While Alaska prides itself on outstanding service, the strains from the Max grounding made delivering on that brand promise difficult. Reservations agents struggled to reaccommodate all the displaced passengers. Inflight crews lacked resources to cope with overcrowded cabins of grumpy customers. Many felt Alaska’s renowned service culture noticeably deteriorating.
The deterioration of the passenger experience damaged Alaska’s reputation. While management scrambled to lease replacement aircraft, they overlooked how the logistical complexities impacted those sitting in 17F. The airline learned the hard way how fleet issues manifest into customer dissatisfaction.
Grounded and Losing Altitude: Alaska Airlines Facing $150 Million Hit from Boeing 737 Max Grounding - Long Term Uncertainty
Even as Alaska Airlines tries to manage the day-to-day disruptions from the Max grounding, a cloud of uncertainty hangs over the airline’s future. With no clear timeline for the return of the Max, Alaska can’t plan more than a few months out. This makes long-term decision making nearly impossible.
Route planning requires advance preparation spanning 6 months to over a year. But Alaska has no clue if or when its Max planes will be cleared to fly again. This prevents setting future schedules with any degree of accuracy. Will Alaska serve Prague next summer using the 737-9 Max? No one can say. Not knowing the fate of nearly one-seventh of its fleet paralyzes future network development.
Uncertainty also freezes growth plans. Alaska had anticipated taking delivery of new Max planes at a steady pace. But Boeing stopped deliveries in March 2019. Now new aircraft to fuel expansion don't exist.
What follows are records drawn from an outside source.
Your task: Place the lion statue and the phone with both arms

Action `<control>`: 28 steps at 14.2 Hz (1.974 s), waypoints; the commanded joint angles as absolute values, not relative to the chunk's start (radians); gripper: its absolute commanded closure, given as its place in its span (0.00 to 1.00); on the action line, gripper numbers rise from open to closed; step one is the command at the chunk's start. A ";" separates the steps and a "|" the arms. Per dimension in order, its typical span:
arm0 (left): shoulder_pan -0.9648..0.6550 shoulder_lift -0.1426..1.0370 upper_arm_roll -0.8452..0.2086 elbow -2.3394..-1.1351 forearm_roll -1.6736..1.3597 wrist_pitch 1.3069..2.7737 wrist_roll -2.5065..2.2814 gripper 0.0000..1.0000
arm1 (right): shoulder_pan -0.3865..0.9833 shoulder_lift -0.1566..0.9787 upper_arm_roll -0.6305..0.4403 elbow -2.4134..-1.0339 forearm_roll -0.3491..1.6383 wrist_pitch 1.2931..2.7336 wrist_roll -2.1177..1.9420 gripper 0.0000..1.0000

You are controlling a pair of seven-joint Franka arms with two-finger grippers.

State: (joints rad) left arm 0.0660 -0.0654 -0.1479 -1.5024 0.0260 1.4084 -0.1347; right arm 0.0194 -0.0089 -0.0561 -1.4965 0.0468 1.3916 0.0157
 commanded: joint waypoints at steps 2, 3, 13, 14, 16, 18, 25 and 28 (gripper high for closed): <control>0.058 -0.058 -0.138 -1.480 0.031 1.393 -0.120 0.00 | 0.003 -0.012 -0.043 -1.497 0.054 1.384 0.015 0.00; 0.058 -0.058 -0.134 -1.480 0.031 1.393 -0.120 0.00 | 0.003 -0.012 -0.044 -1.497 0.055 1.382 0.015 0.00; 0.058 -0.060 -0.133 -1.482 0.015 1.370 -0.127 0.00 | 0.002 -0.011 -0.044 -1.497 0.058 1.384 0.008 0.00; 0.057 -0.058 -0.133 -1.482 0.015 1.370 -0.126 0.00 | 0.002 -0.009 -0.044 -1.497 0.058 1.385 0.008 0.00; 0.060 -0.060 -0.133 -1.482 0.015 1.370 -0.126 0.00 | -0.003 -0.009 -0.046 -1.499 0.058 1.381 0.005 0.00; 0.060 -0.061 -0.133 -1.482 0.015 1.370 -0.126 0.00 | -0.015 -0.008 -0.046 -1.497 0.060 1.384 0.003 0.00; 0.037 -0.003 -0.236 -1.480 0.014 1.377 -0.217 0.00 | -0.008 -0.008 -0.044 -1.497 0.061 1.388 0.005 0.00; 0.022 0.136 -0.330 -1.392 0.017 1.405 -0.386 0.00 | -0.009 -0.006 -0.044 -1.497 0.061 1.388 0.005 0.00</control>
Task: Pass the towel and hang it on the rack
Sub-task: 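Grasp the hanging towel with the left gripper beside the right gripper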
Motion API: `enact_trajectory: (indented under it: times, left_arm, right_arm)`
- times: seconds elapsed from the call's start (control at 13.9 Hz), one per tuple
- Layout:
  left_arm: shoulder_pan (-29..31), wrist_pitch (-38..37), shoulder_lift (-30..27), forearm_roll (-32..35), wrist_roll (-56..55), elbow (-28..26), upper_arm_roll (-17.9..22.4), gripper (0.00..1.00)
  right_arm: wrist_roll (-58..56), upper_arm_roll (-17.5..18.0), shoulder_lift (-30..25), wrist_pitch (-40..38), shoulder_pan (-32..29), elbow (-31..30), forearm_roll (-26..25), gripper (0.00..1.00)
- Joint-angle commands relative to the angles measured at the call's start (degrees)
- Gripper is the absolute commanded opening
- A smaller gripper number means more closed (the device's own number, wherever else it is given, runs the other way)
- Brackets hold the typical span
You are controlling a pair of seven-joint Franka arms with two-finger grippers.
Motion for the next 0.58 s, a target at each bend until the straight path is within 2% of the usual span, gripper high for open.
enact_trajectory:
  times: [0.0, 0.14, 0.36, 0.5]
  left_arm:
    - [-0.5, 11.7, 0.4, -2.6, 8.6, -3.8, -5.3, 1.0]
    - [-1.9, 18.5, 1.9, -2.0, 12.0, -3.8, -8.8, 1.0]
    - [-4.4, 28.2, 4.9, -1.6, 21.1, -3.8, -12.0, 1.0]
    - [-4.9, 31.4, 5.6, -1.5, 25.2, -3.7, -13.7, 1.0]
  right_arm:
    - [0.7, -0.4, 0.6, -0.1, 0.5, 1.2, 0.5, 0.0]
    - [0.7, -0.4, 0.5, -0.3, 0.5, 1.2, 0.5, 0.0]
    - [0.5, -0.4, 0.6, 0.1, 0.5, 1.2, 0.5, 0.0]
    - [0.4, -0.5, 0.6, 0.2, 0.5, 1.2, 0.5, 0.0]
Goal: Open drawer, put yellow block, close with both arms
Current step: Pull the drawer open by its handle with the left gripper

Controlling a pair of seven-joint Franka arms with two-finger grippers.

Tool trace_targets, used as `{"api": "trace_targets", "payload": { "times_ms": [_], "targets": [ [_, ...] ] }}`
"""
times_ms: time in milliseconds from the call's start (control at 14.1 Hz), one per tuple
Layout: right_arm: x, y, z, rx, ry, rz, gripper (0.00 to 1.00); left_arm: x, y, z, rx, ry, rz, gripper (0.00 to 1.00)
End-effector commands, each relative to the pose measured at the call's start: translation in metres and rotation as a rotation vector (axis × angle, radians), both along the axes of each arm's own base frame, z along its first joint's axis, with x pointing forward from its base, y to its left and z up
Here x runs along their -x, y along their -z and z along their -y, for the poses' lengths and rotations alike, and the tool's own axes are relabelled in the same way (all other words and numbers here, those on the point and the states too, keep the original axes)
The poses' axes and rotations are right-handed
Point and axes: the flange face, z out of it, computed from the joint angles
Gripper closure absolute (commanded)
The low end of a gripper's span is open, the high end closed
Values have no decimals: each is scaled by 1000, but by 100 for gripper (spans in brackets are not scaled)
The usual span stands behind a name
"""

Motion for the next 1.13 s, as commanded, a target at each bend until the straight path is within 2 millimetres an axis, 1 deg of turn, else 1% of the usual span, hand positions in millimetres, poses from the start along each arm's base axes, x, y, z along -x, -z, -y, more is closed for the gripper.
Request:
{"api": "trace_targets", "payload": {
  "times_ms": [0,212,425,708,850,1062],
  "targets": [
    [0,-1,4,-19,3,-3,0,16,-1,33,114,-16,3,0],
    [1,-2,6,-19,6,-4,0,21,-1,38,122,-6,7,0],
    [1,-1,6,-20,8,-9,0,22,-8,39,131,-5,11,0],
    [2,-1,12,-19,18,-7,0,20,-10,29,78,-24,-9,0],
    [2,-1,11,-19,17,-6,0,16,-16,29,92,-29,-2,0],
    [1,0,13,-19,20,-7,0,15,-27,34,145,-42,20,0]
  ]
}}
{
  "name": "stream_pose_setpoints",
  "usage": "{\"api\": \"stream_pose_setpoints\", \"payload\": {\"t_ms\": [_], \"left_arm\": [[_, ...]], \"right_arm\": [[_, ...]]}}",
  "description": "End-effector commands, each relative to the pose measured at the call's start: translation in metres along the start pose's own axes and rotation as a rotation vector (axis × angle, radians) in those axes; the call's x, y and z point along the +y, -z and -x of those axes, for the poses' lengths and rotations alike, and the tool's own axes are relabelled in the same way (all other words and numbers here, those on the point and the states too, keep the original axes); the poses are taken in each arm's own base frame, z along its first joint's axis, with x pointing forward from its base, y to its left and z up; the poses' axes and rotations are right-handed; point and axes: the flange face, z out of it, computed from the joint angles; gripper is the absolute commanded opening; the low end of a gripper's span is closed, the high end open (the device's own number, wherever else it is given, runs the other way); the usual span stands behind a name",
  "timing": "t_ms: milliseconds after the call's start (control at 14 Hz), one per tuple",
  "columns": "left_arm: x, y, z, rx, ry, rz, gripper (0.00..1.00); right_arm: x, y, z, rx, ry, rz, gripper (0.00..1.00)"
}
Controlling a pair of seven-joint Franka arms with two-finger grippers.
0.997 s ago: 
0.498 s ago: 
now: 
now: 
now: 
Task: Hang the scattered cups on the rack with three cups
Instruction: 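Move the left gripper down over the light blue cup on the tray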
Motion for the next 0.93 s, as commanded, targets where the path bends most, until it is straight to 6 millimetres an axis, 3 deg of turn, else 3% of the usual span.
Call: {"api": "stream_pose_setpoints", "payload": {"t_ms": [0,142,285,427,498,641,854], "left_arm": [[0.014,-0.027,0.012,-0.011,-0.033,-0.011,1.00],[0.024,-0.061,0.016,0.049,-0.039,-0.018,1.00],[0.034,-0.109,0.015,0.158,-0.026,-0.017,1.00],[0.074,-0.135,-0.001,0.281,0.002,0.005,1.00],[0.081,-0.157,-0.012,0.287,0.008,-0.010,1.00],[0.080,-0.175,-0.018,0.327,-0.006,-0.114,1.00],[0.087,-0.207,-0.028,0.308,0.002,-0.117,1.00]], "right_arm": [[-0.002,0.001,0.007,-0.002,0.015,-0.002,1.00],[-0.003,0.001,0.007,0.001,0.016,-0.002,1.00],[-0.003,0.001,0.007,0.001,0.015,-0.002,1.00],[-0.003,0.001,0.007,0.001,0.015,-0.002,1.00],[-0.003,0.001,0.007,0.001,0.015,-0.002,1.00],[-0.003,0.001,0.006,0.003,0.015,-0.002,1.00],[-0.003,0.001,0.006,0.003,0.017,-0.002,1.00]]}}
Alaska can't announce new routes when it doesn't know if it will have the planes to fly them. No airline can strategically grow their enterprise amidst such uncertainty.
Workforce planning is also a giant question mark. Alaska intended to use 737 MAX efficiency to moderate pilot and flight attendant hiring as older 737s retired. But with MAX timing unclear, Alaska faces a potential surplus...or shortage. They have no clarity on what crew staffing levels will be needed in 6-12 months.
Uncertainty bleeds into fincances as well. The MAX crisis forced Alaska to slam the brakes on a 15% capacity expansion from 2017-2018. Going forward, Alaska scaled back projected capacity growth to just 2% for 2020. But lockstepping capacity growth to match uncertain fleet availability leaves money on the table. It's a financial puzzle without clear answers.
Passengers also feel the uncertainty as frequent schedule changes cause frustration. Travelers who booked Seattle-Boston months ago only to see flight times constantly shifted have ditched Alaska for Delta. Even MVP elite flyers lament the unpredictability they endure while Alaska's MAX plans remain up in the air.
With 37 MAX aircraft representing Alaska's future, the airline hoped to control its own destiny after merging with Virgin America. But the extended MAX grounding suspended that outlook. Alaska now feels pressured into costly leases just to maintain status quo operations. Its destiny rests in the hands of regulators and Boeing.